What is required:
Each time a line of the listing holds "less", copy that line.

Recorded data:
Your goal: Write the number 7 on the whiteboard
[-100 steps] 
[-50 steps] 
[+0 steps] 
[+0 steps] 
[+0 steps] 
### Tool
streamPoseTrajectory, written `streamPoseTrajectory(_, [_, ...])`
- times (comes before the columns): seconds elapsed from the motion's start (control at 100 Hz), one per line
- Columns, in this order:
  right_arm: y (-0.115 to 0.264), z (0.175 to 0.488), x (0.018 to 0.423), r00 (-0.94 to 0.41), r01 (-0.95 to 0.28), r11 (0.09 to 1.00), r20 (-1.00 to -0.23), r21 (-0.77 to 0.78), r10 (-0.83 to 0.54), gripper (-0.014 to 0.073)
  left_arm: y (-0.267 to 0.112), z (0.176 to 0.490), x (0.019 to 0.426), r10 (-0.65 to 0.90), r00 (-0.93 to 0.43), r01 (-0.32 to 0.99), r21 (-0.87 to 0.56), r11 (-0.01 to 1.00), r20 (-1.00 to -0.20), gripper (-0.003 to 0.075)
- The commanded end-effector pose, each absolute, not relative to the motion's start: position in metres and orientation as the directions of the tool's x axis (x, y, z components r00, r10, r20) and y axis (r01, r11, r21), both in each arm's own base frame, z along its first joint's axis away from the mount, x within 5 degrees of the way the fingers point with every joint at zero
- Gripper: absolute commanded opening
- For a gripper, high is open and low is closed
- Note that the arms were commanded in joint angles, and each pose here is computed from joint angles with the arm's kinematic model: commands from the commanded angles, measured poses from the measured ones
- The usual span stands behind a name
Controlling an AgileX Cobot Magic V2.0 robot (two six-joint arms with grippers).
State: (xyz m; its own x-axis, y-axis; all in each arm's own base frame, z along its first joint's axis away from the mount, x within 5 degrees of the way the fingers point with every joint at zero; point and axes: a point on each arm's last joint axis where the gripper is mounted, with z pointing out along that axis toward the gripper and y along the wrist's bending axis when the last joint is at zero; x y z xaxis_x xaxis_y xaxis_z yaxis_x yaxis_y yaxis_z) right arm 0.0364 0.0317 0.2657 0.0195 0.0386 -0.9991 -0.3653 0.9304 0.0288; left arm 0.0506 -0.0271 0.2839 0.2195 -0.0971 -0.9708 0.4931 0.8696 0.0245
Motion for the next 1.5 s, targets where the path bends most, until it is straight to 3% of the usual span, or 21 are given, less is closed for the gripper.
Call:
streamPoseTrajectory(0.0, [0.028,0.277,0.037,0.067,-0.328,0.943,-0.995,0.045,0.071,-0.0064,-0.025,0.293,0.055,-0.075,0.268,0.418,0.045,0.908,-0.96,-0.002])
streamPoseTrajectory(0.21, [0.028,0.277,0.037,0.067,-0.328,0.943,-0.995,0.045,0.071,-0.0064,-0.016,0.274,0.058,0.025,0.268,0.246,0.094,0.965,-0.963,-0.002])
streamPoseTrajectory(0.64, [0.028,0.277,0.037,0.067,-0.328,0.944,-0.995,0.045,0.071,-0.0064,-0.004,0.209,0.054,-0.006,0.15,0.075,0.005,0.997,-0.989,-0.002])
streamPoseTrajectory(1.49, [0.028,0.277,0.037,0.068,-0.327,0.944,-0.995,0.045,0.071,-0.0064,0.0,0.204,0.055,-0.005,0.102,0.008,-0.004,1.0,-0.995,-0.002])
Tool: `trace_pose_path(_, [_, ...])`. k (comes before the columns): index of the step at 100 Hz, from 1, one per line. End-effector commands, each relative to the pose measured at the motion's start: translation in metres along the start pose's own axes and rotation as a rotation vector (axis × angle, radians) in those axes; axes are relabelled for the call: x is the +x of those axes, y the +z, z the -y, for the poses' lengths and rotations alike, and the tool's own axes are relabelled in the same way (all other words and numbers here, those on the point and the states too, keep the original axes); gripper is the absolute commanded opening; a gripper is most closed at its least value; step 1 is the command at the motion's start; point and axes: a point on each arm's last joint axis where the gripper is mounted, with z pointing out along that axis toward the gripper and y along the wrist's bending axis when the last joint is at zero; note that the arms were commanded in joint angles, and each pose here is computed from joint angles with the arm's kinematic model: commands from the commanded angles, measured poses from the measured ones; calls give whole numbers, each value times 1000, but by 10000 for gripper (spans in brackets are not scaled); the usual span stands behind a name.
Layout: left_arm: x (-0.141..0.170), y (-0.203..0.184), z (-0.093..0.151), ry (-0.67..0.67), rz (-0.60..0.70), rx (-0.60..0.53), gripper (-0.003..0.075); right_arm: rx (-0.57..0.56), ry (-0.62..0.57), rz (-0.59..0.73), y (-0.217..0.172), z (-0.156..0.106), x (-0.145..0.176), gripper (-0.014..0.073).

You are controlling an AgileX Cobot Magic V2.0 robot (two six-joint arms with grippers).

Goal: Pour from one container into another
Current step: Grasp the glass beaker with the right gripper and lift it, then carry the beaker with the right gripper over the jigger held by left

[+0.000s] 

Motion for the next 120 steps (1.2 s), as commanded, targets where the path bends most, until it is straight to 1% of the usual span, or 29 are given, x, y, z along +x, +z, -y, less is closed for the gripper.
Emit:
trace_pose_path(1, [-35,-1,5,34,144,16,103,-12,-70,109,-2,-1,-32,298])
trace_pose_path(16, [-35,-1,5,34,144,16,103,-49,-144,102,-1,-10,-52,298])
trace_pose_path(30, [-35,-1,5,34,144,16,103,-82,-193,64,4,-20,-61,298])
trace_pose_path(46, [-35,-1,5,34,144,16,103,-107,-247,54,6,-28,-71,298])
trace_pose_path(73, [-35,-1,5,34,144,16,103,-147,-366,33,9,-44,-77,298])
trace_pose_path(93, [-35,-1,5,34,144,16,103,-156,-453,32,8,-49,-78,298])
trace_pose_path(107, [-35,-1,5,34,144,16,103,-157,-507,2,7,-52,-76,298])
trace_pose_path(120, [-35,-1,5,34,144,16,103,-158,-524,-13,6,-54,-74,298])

Your solution:
Motion for the next 1.5 s, targets where the path bends most, until it is straight to 3% of the usual span, or 21 are given, less is closed for the gripper.
Motion for the next 120 steps (1.2 s), as commanded, targets where the path bends most, until it is straight to 1% of the usual span, or 29 are given, x, y, z along +x, +z, -y, less is closed for the gripper.

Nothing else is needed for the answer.